The Rajasthan High Court judge wanted punishment increased for cow slaughter to a life sentence.


In the wake of the Central government notification regulating the sale of cattle for slaughter and its stay yesterday by the Madurai bench of the Madras High Court, the Rajasthan High Court seems to have joined in the fray with its recommendation that the cow be declared the national animal of India and that punishment for cow slaughter be made a life term from the current three years of imprisonment.

The national animal of India is the tiger. Justice Mahesh Chandra Sharma was delivering the verdict on a petition against mismanagement of a cow shelter near Jaipur, when he made the observations.


The largescale cow deaths at the Hingonia cow rehabilitation centre, just 36 km from the Rajasthan capital, had embarrassed the state government.
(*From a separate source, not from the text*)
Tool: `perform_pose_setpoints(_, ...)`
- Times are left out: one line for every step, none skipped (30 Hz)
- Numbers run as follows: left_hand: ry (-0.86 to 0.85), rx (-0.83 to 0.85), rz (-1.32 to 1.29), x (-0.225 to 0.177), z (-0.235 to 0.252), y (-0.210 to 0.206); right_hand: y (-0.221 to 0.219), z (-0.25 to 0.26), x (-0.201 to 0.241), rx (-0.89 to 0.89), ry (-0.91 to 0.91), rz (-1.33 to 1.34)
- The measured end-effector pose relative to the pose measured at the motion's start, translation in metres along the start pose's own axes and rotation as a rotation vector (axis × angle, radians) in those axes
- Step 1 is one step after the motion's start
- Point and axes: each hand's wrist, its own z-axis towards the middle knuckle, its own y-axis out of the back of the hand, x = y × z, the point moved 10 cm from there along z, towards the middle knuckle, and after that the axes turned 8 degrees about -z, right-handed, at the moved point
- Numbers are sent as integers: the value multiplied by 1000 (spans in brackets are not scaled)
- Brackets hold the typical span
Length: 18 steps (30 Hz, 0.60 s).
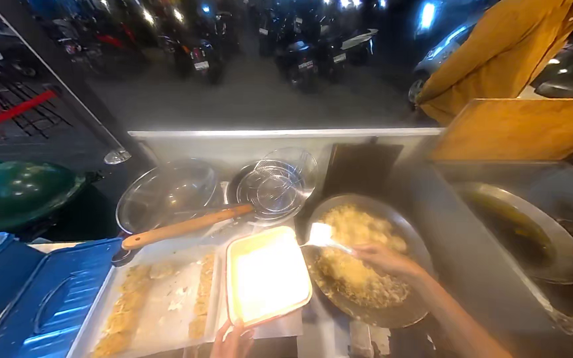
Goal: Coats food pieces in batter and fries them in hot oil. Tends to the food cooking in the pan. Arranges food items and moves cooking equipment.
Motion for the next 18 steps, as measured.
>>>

An investigation found dereliction of duty by government officials at the shelter where the cows starved to death after they were caught neck-deep in cow dung and fodder that had turned to slush in rainwater.

The controversy over beef continues to dog the country after the Central notification which without banning beef has made it nearly impossible for farmers to dispose of cattle. The Kerala and West Bengal governments have protested against the ban on sale of cattle for slaughter at animal markets. The two governments accused the Centre of usurping state powers.

The most recent lynching over cow slaughter took place in Rajasthan in April when Pehlu Khan, a cattle trader, and four of his associates were severely beaten up by gau rakshaks aka cow vigilantes in Alwar. Khan died.

Cow vigilantism has become the bane of the Narendra Modi government with self-styled gau rakshaks holding people to ransom. Several observers have warned the government about this phenomenon which can eclipse the NDA’s chances of a re-election.